Coming back to our fictitious scenario, since we found a table_2
table with an “email” column, let’s also check for the existence of a table_1
in the same dataset. If it exists, we can analyze its columns metadata.
Replacing the table’s name in the already known linked_resource
value allows us to understand Lookup Entry usage:
request = datacatalog.LookupEntryRequest()
request.linked_resource = '//bigquery.googleapis.com/projects/<project-id>/datasets/datacatalog_quickstart/tables/table_1'datacatalog_client.lookup_entry(request=request)
And the expected result:
name: "projects/<project-id>/locations/US/entryGroups/@bigquery/entries/<entry-id>"
type: TABLE
source_system_timestamps {
create_time {
seconds: 1561346951
nanos: 38000000
}
update_time {
seconds: 1561346951
nanos: 86000000
}
}
linked_resource: "//bigquery.googleapis.com/projects/<project-id>/datasets/datacatalog_quickstart/tables/table_1"
bigquery_table_spec {
table_source_type: BIGQUERY_TABLE
}
Well, the catalog Entry
shows us the dataset also contains a table_1
, but it has no column (I created it empty when setting up my demo environment). We will use this finding to demonstrate tagging in Data Catalog hands-on guide: templates & tags with Python article.
Conclusion
This article explained how to use 3 core Data Catalog features with the Python GRPC client library: search catalog, get entry, and lookup entry. Although demonstrated by simple/fictitious examples, the concepts are the basis for actual scenarios, when much more data is expected to be found, analyzed, and understood with these helpful Data Catalog’s features.
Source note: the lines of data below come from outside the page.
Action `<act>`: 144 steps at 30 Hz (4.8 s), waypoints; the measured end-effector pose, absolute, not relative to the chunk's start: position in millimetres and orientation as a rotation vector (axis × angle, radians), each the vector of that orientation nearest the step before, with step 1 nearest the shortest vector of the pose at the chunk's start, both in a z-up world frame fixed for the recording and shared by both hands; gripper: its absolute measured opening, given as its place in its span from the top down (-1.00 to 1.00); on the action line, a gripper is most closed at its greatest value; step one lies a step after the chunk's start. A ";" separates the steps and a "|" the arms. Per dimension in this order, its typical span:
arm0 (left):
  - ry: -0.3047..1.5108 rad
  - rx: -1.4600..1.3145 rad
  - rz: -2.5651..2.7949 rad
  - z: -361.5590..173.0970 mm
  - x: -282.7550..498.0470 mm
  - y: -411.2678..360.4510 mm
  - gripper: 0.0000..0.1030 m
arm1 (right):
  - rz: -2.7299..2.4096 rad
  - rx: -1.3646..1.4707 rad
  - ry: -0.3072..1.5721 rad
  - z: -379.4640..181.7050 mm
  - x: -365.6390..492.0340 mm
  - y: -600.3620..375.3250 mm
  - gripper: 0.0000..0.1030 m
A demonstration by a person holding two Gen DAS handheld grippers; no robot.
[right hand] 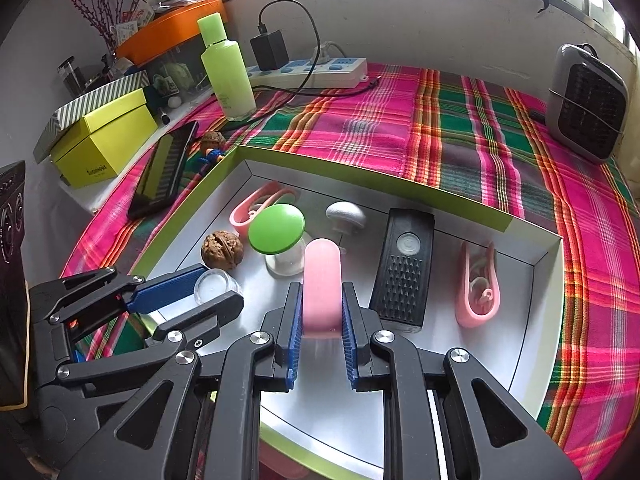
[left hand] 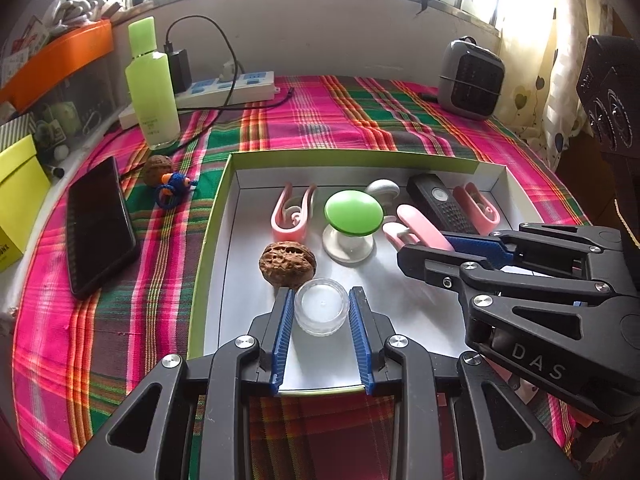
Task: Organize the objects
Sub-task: 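Carry the clear cup and pink case over the white box with both grippers, then lower the cup and pink case into the box and open both grippers, then lift both grippers out of the box toward the panda ball and pink case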
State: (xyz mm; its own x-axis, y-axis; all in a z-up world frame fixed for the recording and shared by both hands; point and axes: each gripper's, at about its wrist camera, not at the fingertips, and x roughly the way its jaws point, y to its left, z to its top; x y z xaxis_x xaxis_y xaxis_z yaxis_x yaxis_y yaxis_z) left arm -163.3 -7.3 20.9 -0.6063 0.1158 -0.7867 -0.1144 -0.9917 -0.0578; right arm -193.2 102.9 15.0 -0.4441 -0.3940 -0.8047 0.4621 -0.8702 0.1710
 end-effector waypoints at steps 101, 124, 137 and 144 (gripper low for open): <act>-0.132 -1.248 2.758 53.2 -87.4 -21.1 0.21 | -2.452 1.141 -0.010 56.0 -114.6 133.6 0.45; -0.196 -1.264 2.662 27.3 -62.6 -15.6 0.21 | -2.536 1.215 -0.031 16.6 -74.4 154.8 0.17; -0.214 -1.299 2.643 17.4 -69.5 -22.6 0.19 | -2.530 1.250 0.037 6.6 -84.3 139.8 0.06; -0.209 -1.304 2.631 16.0 -74.9 -22.4 0.18 | -2.569 1.252 0.140 5.2 -86.5 132.5 0.01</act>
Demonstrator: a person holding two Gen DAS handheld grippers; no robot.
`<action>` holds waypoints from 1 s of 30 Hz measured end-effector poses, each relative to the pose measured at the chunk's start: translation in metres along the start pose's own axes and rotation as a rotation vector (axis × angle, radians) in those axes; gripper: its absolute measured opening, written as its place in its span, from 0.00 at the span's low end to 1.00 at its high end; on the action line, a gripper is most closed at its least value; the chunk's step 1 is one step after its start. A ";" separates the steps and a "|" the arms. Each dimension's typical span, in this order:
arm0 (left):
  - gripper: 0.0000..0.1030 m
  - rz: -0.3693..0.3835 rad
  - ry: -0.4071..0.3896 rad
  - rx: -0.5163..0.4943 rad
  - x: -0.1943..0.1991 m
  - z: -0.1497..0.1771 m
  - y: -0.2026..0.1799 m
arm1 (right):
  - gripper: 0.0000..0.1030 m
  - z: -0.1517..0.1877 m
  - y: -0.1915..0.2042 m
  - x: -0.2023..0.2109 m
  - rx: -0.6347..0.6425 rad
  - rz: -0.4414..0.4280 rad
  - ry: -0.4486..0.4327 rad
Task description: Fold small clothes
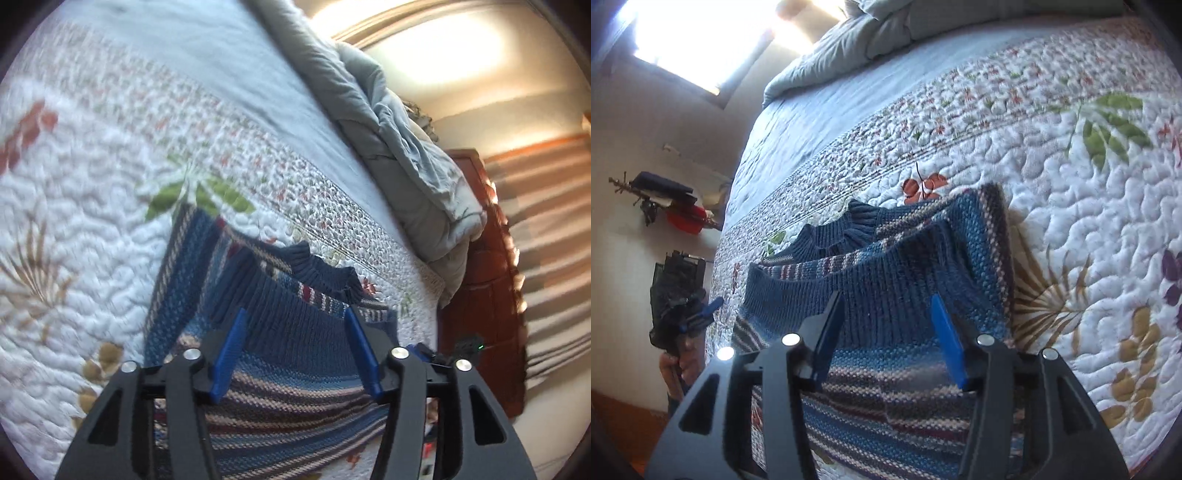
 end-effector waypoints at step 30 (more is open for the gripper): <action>0.10 -0.258 0.210 -0.225 -0.071 0.007 0.032 | 0.11 -0.007 -0.028 -0.037 0.082 0.102 0.058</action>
Point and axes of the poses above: each gripper's, at about its wrist camera, not at the fingertips, and x roughly against the way its jaws point, y to its left, z to its underside, the point moved 9 cm from there along -x, roughly the way its jaws point
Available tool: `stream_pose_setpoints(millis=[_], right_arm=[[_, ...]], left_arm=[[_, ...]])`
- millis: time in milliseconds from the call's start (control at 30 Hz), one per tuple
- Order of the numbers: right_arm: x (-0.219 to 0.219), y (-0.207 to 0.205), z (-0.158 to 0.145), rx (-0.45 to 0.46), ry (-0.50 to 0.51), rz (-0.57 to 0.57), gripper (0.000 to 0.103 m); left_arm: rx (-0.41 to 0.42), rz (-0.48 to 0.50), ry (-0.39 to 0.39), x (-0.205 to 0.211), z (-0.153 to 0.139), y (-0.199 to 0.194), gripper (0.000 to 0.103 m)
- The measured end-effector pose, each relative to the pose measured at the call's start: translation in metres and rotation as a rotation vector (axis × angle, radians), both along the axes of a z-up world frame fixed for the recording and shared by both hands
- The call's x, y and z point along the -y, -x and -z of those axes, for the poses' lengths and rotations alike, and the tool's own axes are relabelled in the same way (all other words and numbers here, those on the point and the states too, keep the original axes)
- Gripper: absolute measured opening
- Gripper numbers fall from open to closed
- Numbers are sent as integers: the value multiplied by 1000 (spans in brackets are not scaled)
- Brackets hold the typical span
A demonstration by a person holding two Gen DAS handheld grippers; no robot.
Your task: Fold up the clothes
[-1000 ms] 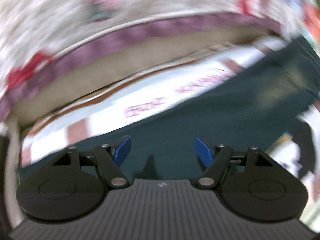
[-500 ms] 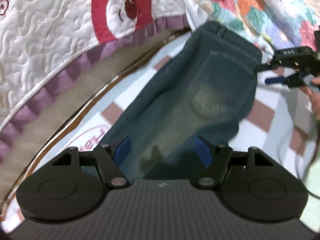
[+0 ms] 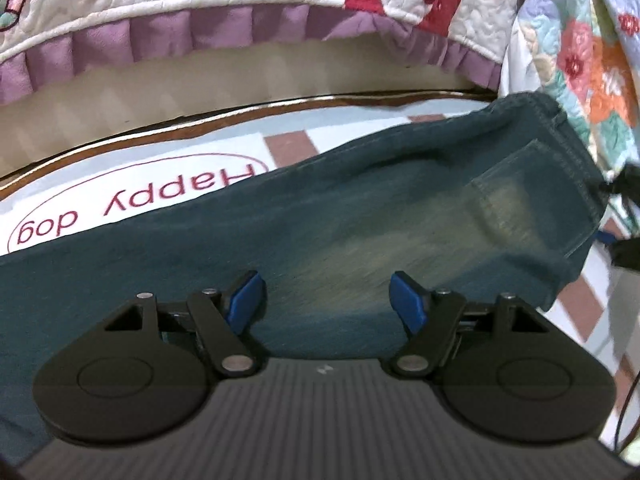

There are more core features to learn if you are new to Data Catalog. We didn’t see how it can help teams to manage data yet: templates and tags are explored in the next article. Keep reading!
The source files used to generate above code samples are available on GitHub: https://github.com/ricardolsmendes/gcp-datacatalog-python.
References
- Data Catalog getting started guide: https://cloud.google.com/data-catalog/docs/quickstarts/quickstart-search-tag
- Data Catalog search syntax: https://cloud.google.com/data-catalog/docs/how-to/search-reference
- Python Client for Google Cloud Data Catalog API docs: https://googleapis.github.io/google-cloud-python/latest/datacatalog/index.html
Changelog
2020–10–03: Updated the code snippets to enforce compliance with version 2.0.0 of the client library.